Position Sizing: How Much to Invest in Each Stock

You have ₹10 lakh to invest. How much goes into each stock? Position sizing is the most underrated skill in investing—it determines whether you survive crashes or get wiped out.
Key Takeaways
- Position sizing = How much capital to allocate to each investment
- Never risk more than 1-2% of portfolio on a single trade
- Equal weighting (5-10% per position) is simplest for beginners
- Conviction weighting (3-15% based on confidence) for experienced investors
- Rebalance annually to maintain target allocation
Who This Is For
Intermediate LevelPerfect if you:
- You have capital but don't know how to split it
- You blindly buy 100 shares of everything
- One bad trade has wiped out months of profits
You'll learn:
- The mathematics of the 'Risk of Ruin'
- How professional traders size their bets (Kelly Criterion)

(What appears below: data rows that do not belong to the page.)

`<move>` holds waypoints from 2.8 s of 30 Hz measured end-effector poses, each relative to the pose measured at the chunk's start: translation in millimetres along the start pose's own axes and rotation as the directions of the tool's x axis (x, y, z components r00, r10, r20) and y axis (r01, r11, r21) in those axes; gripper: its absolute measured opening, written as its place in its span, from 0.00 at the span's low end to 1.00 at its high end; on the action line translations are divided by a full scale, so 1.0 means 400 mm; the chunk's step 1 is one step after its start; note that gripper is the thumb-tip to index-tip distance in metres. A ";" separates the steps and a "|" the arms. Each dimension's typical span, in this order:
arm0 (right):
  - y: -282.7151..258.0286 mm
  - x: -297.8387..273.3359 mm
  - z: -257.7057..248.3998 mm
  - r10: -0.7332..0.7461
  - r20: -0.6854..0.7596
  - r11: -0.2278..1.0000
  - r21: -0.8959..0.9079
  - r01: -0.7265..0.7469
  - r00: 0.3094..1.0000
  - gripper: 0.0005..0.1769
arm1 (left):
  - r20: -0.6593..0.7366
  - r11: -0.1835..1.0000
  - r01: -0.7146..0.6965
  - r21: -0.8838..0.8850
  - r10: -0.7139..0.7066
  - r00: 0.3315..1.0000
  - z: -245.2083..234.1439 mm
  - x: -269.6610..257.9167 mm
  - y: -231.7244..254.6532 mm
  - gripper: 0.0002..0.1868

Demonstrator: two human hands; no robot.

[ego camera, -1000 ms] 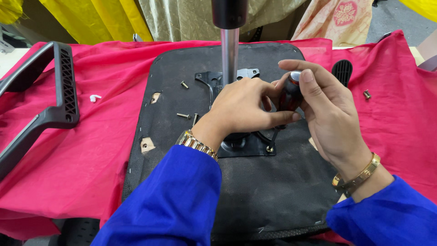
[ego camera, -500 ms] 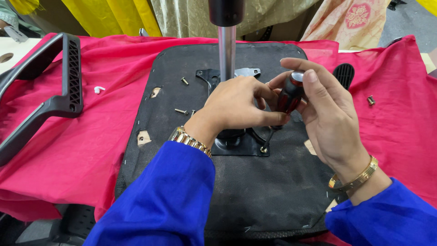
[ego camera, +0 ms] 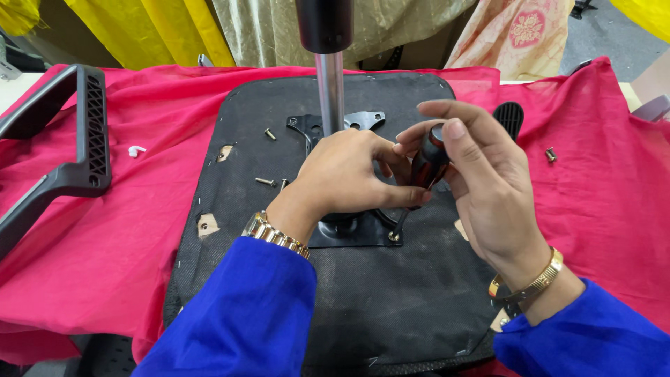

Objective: The person uses a screwdriver to tighten multiple screws into the underside of an office chair base. They repeatedly insert and turn screws to secure the metal frame to the fabric seat.

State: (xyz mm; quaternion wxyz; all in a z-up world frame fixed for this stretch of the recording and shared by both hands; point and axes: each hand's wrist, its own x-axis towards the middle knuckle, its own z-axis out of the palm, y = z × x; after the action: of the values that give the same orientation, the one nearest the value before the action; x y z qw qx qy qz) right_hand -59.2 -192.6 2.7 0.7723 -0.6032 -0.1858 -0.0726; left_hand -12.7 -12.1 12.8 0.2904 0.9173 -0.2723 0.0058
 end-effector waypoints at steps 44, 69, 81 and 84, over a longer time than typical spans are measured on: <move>0.042 -0.058 0.080 -0.115 -0.244 0.973 -0.224 0.059 0.963 0.18 | -0.012 0.984 -0.176 -0.011 0.176 0.984 0.006 -0.006 -0.024 0.29; 0.001 -0.019 0.048 -0.048 -0.152 0.935 -0.354 -0.009 0.987 0.17 | -0.010 0.988 -0.154 -0.025 0.154 0.988 0.006 -0.007 -0.016 0.24; -0.043 0.001 -0.001 -0.033 -0.064 0.788 -0.616 -0.013 0.997 0.17 | -0.013 0.994 -0.093 0.063 0.094 0.995 0.008 0.000 -0.006 0.26; -0.033 -0.001 0.006 -0.065 -0.131 0.716 -0.696 -0.045 0.989 0.18 | 0.014 0.996 -0.051 0.073 0.050 0.999 0.011 0.001 -0.011 0.26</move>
State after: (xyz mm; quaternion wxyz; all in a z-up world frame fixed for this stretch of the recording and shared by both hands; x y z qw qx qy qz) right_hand -64.4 -193.8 15.0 0.4992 -0.8415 -0.0911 -0.1854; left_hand -10.7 -11.7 6.8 0.2547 0.9201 -0.2970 0.0174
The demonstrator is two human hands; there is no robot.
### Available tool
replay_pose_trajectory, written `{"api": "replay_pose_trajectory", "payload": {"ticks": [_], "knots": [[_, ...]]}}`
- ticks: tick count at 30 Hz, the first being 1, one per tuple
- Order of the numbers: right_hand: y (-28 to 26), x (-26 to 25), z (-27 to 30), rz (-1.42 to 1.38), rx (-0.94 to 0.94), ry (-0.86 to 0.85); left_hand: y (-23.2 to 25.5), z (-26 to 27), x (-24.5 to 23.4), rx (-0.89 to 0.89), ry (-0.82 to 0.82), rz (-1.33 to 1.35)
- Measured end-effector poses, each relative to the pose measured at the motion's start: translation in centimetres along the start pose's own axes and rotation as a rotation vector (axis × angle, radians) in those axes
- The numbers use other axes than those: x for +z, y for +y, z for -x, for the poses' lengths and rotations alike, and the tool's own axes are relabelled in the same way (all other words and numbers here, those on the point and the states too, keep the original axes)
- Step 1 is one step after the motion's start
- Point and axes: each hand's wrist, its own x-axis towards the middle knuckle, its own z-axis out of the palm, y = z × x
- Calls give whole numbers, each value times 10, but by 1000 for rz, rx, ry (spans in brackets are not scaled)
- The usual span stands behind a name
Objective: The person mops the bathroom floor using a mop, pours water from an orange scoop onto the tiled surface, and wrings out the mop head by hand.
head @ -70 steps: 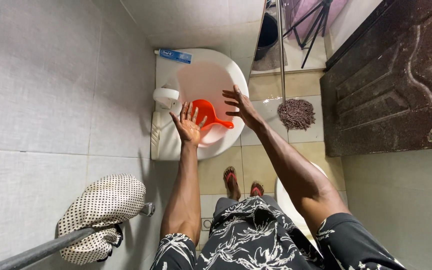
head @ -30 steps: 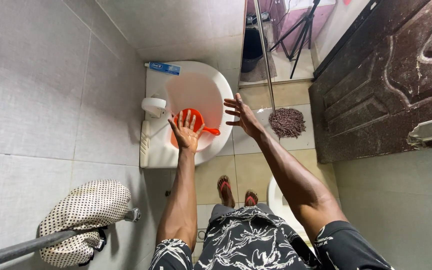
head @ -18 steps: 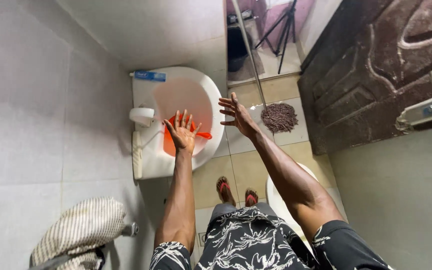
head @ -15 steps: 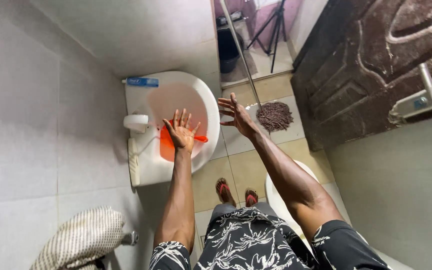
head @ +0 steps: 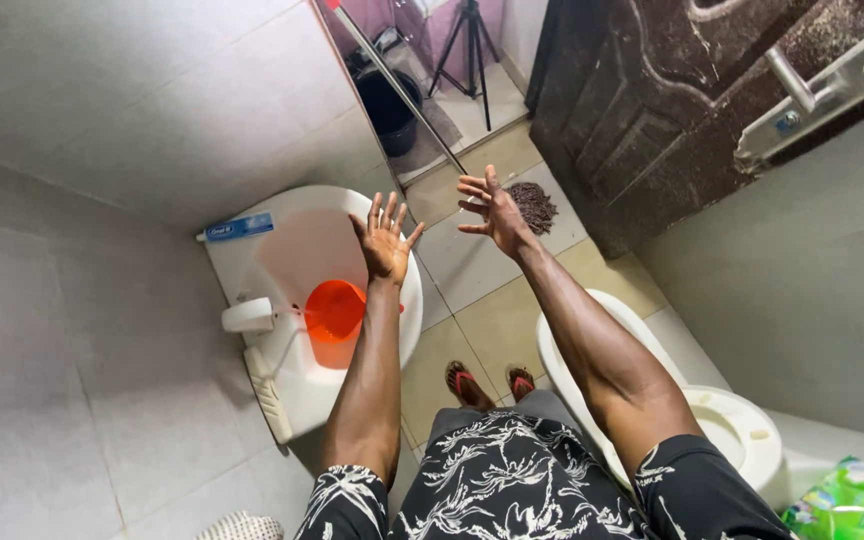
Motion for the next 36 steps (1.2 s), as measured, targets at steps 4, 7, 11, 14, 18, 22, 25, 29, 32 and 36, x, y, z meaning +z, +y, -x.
{"api": "replay_pose_trajectory", "payload": {"ticks": [4,7,11,14,18,22,25,29,32,36], "knots": [[-2,-11,-6,-53,-1,66,-4,-29,13,-38,-70,-47],[-2,-18,-8,-115,3,92,-10,-49,23,-64,-93,-66],[-12,-25,-25,-160,-26,140,-18,-78,34,-83,-121,-85],[-17,-39,-41,-169,-42,146,-25,-99,35,-108,-105,-78],[-24,-63,-72,-162,-39,151,-33,-132,38,-112,-60,-98],[-27,-82,-109,-177,-8,131,-39,-168,38,-100,-22,-96],[-36,-90,-140,-160,6,95,-38,-194,38,-77,7,-119],[-44,-94,-171,-102,35,63,-40,-220,36,-60,69,-143],[-50,-96,-193,-67,60,54,-42,-241,32,-60,93,-167],[-51,-100,-222,-80,79,17,-49,-269,17,-40,130,-242]]}}
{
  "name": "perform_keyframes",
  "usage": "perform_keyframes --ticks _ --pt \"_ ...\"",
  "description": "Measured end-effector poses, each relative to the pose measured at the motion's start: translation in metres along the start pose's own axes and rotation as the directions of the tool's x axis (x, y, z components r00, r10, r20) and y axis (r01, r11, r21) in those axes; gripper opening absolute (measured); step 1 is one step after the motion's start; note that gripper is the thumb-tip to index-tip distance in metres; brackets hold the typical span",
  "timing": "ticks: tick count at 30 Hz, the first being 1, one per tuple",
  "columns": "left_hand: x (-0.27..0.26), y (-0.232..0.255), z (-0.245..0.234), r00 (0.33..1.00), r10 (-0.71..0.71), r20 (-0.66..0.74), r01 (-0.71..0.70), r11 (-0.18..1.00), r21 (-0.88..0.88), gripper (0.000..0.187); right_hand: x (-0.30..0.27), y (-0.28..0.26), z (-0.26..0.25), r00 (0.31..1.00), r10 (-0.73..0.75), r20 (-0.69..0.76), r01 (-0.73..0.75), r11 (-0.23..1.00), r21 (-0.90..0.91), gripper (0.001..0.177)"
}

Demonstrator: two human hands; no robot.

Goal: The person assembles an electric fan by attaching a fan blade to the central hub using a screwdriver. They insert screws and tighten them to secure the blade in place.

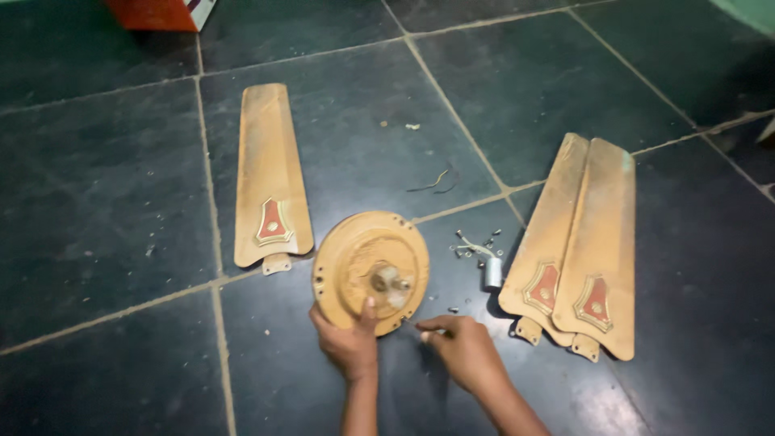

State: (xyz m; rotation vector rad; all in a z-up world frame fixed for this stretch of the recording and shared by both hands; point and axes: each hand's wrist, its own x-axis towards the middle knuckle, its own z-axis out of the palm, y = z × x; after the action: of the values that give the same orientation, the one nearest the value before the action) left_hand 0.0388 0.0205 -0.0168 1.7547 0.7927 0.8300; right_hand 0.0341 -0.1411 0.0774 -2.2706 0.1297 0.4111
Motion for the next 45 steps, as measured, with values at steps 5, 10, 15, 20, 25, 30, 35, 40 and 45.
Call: perform_keyframes --ticks 5,10,15,20,25,30,35,40,45 --pt "0.005 -0.004 0.006 0.993 -0.075 -0.087 0.081 0.994 0.073 0.068 -0.009 -0.031 -0.015 0.996 -0.091 0.024 0.094 0.985 -0.147 0.025" --pt "0.006 -0.001 0.007 0.995 -0.033 -0.099 0.037 0.998 0.041 0.064 -0.013 -0.051 -0.028 0.997 -0.027 -0.066 0.022 0.996 -0.082 0.024" --pt "0.008 0.005 0.004 0.994 -0.077 -0.074 0.085 0.991 0.099 0.065 -0.005 -0.050 -0.032 0.932 -0.226 -0.283 0.311 0.901 0.303 0.035" --pt "0.011 0.007 0.004 0.995 -0.087 -0.042 0.090 0.993 0.078 0.066 0.008 -0.041 -0.033 1.000 0.004 -0.023 0.013 0.709 0.705 0.039" --pt "0.008 0.001 0.005 0.998 -0.049 -0.027 0.052 0.994 0.099 0.065 0.008 -0.035 -0.054 0.999 0.030 -0.043 -0.011 0.920 0.391 0.032" --pt "0.006 -0.004 0.007 0.999 -0.034 -0.038 0.037 0.994 0.098 0.067 0.000 -0.041 -0.061 0.989 0.143 -0.025 -0.145 0.983 -0.115 0.023" --pt "0.006 -0.011 0.008 0.999 0.020 -0.040 -0.015 0.992 0.126 0.070 -0.004 -0.042 -0.048 0.997 -0.054 0.047 0.065 0.958 -0.278 0.027" --pt "0.007 -0.012 0.008 0.998 0.049 -0.036 -0.046 0.994 0.097 0.069 -0.002 -0.039 -0.036 0.995 -0.093 0.025 0.096 0.939 -0.331 0.026" --pt "0.008 -0.010 0.007 1.000 -0.014 -0.021 0.016 0.996 0.090 0.070 -0.003 -0.041 -0.027 0.992 -0.122 0.024 0.122 0.921 -0.369 0.023"
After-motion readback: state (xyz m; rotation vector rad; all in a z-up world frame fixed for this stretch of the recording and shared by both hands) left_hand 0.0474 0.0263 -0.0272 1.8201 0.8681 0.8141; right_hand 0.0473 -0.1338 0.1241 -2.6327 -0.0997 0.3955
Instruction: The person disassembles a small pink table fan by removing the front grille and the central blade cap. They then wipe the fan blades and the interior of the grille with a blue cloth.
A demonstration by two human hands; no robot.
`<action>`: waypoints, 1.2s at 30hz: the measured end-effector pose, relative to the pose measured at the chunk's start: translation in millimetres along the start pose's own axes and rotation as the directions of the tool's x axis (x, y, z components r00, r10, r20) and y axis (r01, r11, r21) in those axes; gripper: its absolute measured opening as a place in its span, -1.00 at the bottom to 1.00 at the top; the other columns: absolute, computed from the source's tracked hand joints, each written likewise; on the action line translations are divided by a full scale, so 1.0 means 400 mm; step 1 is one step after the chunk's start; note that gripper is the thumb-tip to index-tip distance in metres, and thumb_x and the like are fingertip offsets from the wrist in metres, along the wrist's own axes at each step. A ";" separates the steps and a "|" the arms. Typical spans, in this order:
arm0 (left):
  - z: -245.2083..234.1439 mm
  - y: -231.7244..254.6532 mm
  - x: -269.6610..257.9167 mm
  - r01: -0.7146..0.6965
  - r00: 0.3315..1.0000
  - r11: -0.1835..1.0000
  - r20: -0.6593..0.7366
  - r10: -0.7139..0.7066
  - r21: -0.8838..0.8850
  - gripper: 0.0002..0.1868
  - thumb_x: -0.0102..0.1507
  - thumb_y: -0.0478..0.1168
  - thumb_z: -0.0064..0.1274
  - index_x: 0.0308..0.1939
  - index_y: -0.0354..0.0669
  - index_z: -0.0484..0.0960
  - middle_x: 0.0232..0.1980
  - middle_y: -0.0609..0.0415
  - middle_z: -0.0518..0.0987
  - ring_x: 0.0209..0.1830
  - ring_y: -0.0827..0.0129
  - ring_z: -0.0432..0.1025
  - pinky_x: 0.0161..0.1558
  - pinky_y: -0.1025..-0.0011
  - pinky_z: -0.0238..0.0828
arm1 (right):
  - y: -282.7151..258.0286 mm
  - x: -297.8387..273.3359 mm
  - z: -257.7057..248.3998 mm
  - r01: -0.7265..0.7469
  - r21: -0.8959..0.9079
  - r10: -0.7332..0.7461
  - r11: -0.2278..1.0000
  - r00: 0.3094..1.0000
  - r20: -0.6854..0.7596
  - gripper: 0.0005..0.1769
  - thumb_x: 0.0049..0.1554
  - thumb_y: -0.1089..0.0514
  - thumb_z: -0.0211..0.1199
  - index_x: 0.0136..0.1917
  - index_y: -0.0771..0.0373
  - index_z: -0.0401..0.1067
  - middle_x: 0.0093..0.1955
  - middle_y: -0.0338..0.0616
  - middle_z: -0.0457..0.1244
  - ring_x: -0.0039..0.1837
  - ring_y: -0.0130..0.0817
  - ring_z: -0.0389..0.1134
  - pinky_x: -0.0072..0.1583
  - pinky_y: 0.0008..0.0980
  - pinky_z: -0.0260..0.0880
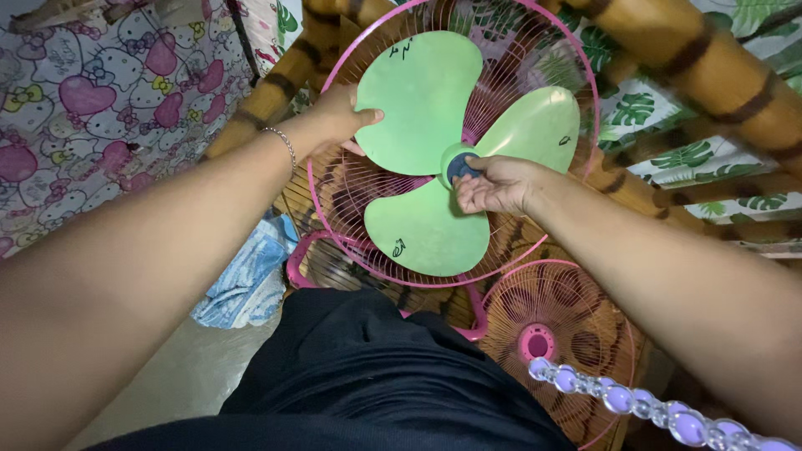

- Strategies for small vs large portfolios
What Is Position Sizing?
Position sizing is the mathematical part of trading that determines how much capital you allocate to a specific trade or investment. It is the single most important factor in determining whether you will survive a string of losses or blow up your account.
Most beginners focus 90% of their energy on "Entry Signals" (what to buy) and "Exit Signals" (when to sell). They spend almost zero time on "Sizing" (how much to buy).
The Golden Rule: You can have a trading system with a 99% win rate, but if you bet 100% of your account on every trade, that one 1% loss will bankrupt you. Conversely, you can have a system with a 40% win rate and become a millionaire if your position sizing is perfect.
The Mathematical Reality: The Risk of Ruin
The "Risk of Ruin" is the statistical probability that you will lose so much money that you can no longer continue trading (usually defined as a 50-100% drawdown).
If you risk too much per trade, your Risk of Ruin approaches 100%, regardless of how good your strategy is.
The 50% Drop (math is cruel)
If you lose 10%, you need an 11% gain to recover.
If you lose 20%, you need a 25% gain to recover.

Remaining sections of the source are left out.